Of course 7-zip is much older than Rust so that's just a thought experiment.

2 comments

Comments like this hurt the adoption of Rust by making the community seem hopelessly naive. It's just how people make the Go community look bad by acting like Go invented CSP.

Rust is a (very?) good language that I hope will see more adoption but it is not the first memory safe language. Garbage collected languages are perfectly appropriate in many situations. Ada is almost 40 years old.

Why is wondering “could another tool have solved this problem” come across as “hopelessly naïve?”

It didn’t say Rust was the first. It also acknowledged that there’s great reasons it’s currently not used here.

Memes about programming languages (and programming language communities) die hard so it's probably a good idea to avoid reinforcing them when possible. I read this comment as a sort of implicit variant of "RIIR". Judging by the downvotes, I think others did the same.

Rust probably doesn't even deserve the "RIIR" meme as 1) "RIIR" seems to happen way more often on HN/similar than on mailing lists or bug trackers and 2) much of the time the person saying "RIIR" admits to not even being a Rust programmer themselves.

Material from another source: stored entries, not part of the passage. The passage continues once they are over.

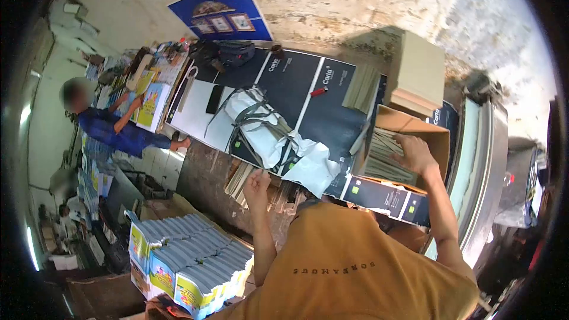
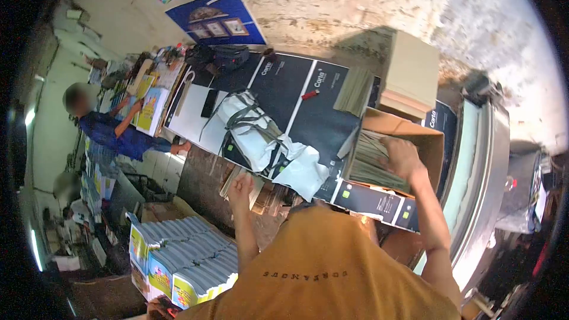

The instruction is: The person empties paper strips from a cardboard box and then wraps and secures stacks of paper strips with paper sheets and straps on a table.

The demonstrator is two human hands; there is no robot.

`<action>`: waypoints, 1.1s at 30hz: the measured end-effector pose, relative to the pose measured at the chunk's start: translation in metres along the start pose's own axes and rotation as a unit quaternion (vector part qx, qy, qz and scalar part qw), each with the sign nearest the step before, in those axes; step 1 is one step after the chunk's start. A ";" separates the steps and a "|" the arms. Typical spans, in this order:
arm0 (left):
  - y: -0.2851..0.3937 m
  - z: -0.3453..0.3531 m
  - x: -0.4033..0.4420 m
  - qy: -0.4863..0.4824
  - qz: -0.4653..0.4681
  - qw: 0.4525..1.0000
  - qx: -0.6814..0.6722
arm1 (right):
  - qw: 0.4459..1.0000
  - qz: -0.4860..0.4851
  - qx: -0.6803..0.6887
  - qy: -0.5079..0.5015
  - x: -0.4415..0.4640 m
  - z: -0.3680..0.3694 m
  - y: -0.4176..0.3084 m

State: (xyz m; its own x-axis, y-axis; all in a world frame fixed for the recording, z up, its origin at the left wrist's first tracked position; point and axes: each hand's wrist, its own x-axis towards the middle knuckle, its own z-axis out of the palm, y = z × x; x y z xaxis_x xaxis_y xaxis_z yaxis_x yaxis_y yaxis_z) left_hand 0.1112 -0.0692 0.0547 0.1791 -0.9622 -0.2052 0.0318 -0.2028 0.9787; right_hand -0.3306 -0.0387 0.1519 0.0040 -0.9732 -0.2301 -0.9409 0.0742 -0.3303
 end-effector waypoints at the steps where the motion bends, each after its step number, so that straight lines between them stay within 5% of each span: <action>1: 0.002 0.000 0.013 0.005 0.001 1.000 -0.020 | 0.996 -0.030 0.066 0.057 0.001 -0.009 -0.026; 4: 0.009 0.017 0.059 0.036 -0.064 0.994 -0.078 | 0.950 -0.134 0.282 0.018 0.030 -0.003 -0.125; 7: -0.006 0.026 0.119 0.090 -0.031 0.994 -0.053 | 0.919 -0.242 0.309 -0.029 0.116 0.110 -0.193; 8: -0.014 0.027 0.138 0.119 0.009 0.993 -0.002 | 0.927 -0.221 0.277 -0.119 0.150 0.140 -0.221; 11: 0.002 0.029 0.155 0.162 0.025 0.984 0.073 | 0.966 -0.159 0.202 -0.007 0.225 0.253 -0.268; 14: -0.010 0.002 0.171 0.168 0.024 0.980 0.106 | 0.996 -0.009 0.074 -0.047 0.271 0.282 -0.286; 17: -0.032 -0.025 0.162 0.172 -0.013 0.978 0.120 | 1.000 0.003 -0.012 -0.012 0.289 0.298 -0.276; 20: -0.067 -0.040 0.154 0.143 -0.096 0.979 0.110 | 0.993 0.042 0.090 -0.065 0.293 0.280 -0.279; 24: -0.089 -0.023 0.148 0.055 -0.146 0.967 0.202 | 0.988 0.115 0.048 -0.088 0.308 0.287 -0.277; 30: -0.135 -0.012 0.160 -0.010 -0.062 0.956 0.288 | 0.981 0.139 0.097 -0.092 0.314 0.279 -0.274; 33: -0.138 -0.009 0.157 -0.027 -0.101 0.933 0.345 | 0.974 0.141 0.127 -0.122 0.327 0.293 -0.264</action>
State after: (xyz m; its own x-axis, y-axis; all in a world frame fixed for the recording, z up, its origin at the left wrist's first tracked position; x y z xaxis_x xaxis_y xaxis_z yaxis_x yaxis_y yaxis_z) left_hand 0.1435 -0.1903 -0.1120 0.1883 -0.8955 -0.4033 -0.5843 -0.4322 0.6869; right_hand 0.0179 -0.3129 -0.1047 -0.1336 -0.8280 -0.5446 -0.8027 0.4127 -0.4306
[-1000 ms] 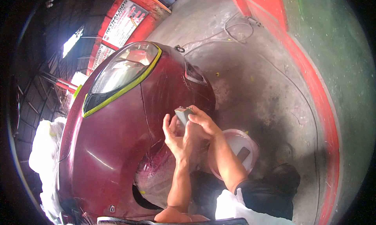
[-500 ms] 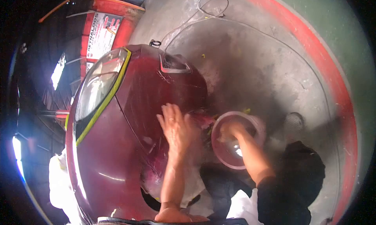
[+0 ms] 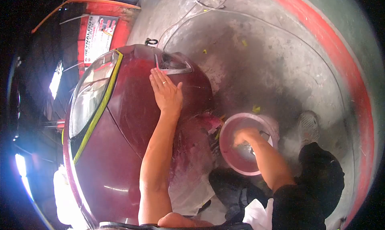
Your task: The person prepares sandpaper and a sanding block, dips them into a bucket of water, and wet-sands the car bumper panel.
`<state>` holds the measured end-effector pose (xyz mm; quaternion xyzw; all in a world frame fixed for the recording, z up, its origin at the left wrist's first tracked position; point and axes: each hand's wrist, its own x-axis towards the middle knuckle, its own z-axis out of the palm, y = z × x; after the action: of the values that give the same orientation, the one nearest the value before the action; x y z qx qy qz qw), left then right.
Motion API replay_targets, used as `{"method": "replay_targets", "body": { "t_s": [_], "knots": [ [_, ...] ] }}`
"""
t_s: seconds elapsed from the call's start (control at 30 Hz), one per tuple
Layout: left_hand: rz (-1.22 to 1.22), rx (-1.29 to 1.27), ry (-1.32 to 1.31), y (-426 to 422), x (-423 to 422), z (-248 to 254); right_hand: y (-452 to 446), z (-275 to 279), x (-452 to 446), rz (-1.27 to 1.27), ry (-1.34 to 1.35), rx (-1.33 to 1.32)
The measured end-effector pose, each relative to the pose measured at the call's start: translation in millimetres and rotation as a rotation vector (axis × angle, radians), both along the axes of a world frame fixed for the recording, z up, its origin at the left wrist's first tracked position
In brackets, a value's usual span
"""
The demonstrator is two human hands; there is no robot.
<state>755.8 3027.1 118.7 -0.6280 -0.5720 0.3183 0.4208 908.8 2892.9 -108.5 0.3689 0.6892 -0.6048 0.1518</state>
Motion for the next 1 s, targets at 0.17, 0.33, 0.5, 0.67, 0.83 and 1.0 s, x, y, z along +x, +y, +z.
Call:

I think it's just a side effect of Rust (justifiably) emphasizing safety, and by extension security, in its presentation, and the tendency of some people to conflate the elimination of a certain class of vulnerabilities with the elimination of all vulnerabilities. To be fair, this poster didn't make this mistake.

Edit: Another mistake that some people make after being introduced to Rust is assume that languages that don't explicitly emphasize memory safety in their presentation aren't memory safe. This poster comes across as potentially making this mistake.

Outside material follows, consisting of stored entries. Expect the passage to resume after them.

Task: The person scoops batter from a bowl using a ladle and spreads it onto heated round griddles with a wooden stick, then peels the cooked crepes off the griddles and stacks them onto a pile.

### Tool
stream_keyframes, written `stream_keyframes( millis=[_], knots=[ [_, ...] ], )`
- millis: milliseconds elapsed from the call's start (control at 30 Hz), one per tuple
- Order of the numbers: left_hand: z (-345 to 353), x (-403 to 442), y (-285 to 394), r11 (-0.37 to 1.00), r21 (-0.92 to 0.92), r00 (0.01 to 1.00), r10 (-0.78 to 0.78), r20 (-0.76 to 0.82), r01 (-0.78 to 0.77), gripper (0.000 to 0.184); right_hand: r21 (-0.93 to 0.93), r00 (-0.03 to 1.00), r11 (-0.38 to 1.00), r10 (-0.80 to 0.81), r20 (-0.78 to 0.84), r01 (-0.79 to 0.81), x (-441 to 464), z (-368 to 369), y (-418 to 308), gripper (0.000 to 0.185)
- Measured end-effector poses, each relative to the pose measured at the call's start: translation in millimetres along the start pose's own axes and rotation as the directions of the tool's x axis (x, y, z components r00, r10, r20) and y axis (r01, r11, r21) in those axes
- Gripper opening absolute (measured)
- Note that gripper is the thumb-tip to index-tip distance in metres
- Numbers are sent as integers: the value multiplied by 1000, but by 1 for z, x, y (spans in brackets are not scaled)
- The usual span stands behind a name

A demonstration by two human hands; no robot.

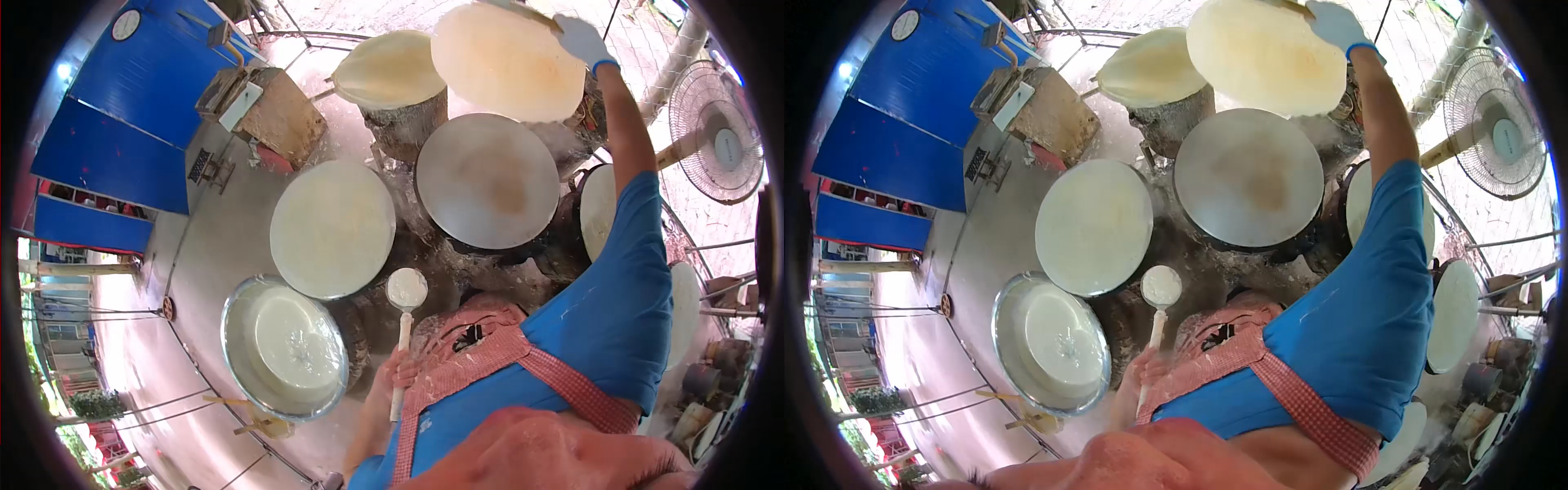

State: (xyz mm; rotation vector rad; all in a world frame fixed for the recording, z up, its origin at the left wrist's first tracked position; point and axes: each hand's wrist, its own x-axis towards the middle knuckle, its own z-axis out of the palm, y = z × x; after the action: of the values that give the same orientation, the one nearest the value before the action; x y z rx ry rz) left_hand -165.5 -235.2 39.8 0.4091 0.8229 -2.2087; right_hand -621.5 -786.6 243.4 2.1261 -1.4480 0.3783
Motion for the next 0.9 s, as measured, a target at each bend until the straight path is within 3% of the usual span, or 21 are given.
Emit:
stream_keyframes(
  millis=[33,67,100,167,200,267,367,433,500,633,700,767,800,833,867,900],
  knots=[
    [3,4,3,999,-45,997,-21,71,24,9,-43,989,996,-86,-118,82,16,9,19,26],
    [13,9,1,999,-41,997,26,66,-24,11,-34,990,992,122,75,-120,24,-65,-29,26],
    [20,11,-2,997,-42,995,74,61,-72,13,-36,989,992,122,78,-120,41,-74,-34,26],
    [31,17,-5,992,-89,991,101,84,-94,16,-77,997,995,-58,49,61,73,-80,-39,23],
    [35,21,-5,984,-132,985,133,107,-118,18,-75,997,995,-67,35,69,87,-83,-52,23],
    [34,26,-5,980,-140,975,163,149,-142,20,-147,972,973,-153,179,180,112,-85,-83,23],
    [40,32,-5,969,-163,960,216,178,-187,23,-91,935,953,-259,243,288,151,-46,-125,23],
    [45,33,-7,959,-185,953,247,176,-214,24,2,922,969,-235,308,246,170,-37,-155,25],
    [49,34,-7,953,-136,955,284,89,-271,24,82,947,979,-202,249,188,189,-44,-165,25],
    [45,39,-6,953,-200,937,270,222,-228,25,302,996,953,-35,87,7,243,-11,-132,25],
    [53,40,-7,933,-247,936,307,171,-261,25,534,956,806,126,263,-254,237,-10,-102,23],
    [54,42,-6,929,-270,934,308,179,-255,26,782,942,526,167,292,-336,221,51,-66,25],
    [54,43,-6,926,-279,932,312,183,-255,26,886,944,354,242,223,-300,208,95,-57,30],
    [54,43,-5,923,-288,930,315,188,-254,26,914,927,241,269,261,-327,185,124,-60,34],
    [55,44,-6,924,-305,923,307,231,-231,26,870,963,435,229,144,-234,152,153,-63,40],
    [60,45,-9,923,-314,917,308,254,-223,26,884,820,-53,353,451,-464,126,197,-79,38]
  ],
)
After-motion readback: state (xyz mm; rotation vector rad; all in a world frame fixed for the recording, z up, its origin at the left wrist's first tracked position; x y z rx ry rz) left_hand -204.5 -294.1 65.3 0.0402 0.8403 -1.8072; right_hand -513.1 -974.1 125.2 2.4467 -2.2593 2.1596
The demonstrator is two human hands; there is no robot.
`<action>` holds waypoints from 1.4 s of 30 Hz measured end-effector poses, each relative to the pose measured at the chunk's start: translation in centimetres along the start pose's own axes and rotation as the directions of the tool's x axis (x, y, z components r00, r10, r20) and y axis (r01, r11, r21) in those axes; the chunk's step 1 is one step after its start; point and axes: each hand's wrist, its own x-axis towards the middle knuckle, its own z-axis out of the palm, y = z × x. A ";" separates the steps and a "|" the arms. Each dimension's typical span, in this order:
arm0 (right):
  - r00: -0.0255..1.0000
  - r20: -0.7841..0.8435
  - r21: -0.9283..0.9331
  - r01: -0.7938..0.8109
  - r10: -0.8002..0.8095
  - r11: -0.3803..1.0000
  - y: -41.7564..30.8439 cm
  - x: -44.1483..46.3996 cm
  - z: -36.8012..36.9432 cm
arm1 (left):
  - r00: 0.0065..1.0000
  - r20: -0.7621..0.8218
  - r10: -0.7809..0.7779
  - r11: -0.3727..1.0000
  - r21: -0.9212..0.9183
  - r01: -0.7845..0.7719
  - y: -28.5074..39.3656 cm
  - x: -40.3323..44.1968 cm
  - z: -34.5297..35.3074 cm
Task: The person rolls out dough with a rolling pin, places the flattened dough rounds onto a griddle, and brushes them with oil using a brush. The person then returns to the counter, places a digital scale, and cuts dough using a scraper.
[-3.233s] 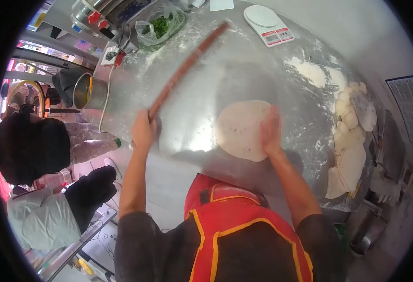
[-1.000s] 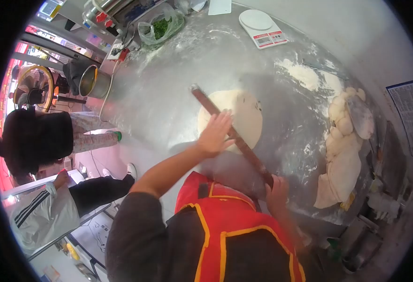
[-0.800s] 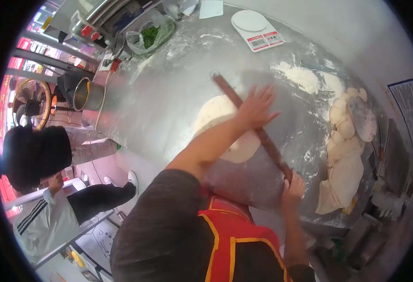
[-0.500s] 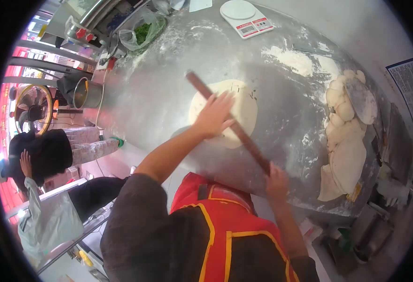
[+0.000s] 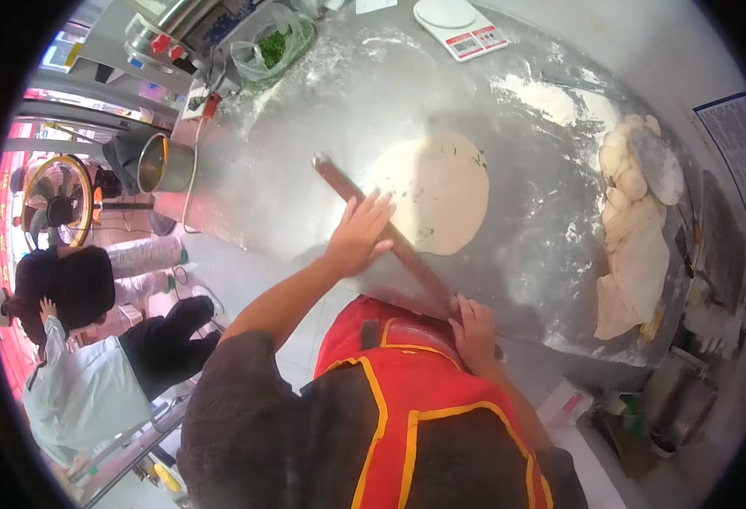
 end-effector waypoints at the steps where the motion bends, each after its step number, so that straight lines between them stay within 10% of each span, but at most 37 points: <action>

Thanks, that makes sense. I’m very interested in these kinds of perceptions, so I appreciate you taking the time.
Of course same is true for modern cpp.
Modern C++ does not mandate that every value be a valid instance of its type wherever it is theoretically accessible, so I'm not sure why you're saying modern C++ fixes this. Actually, the fact that Rust does is something people somewhat regularly complain about. It is a heavy-handed performance / code complexity vs. safety tradeoff that certainly fixes this bug, which I think is a pretty reasonable thing to point out.
D also addresses buffer overflows in a mechanically checkable manner.
If you follow C++14 core guidelines, the defect described would not have occurred. The bug at its core is usage of unsanitized input data. You don't need to "mandate that every value be a valid instance of its type wherever it is theoretically accessible", however that may differ from simple sane C++14 paradigms.

OPINION ALERT: Honestly guys get over rust, it does not offer a single advantage in real-life programming scenarios.

I disagree with people who think Rust is a savior, but it does have plenty of advantages in some areas over C and C++, especially for novices.
So I have to read a 21762 line document just to avoid shooting myself on the foot?

There's a Rust advantage right there.

Who said anything about reading a document?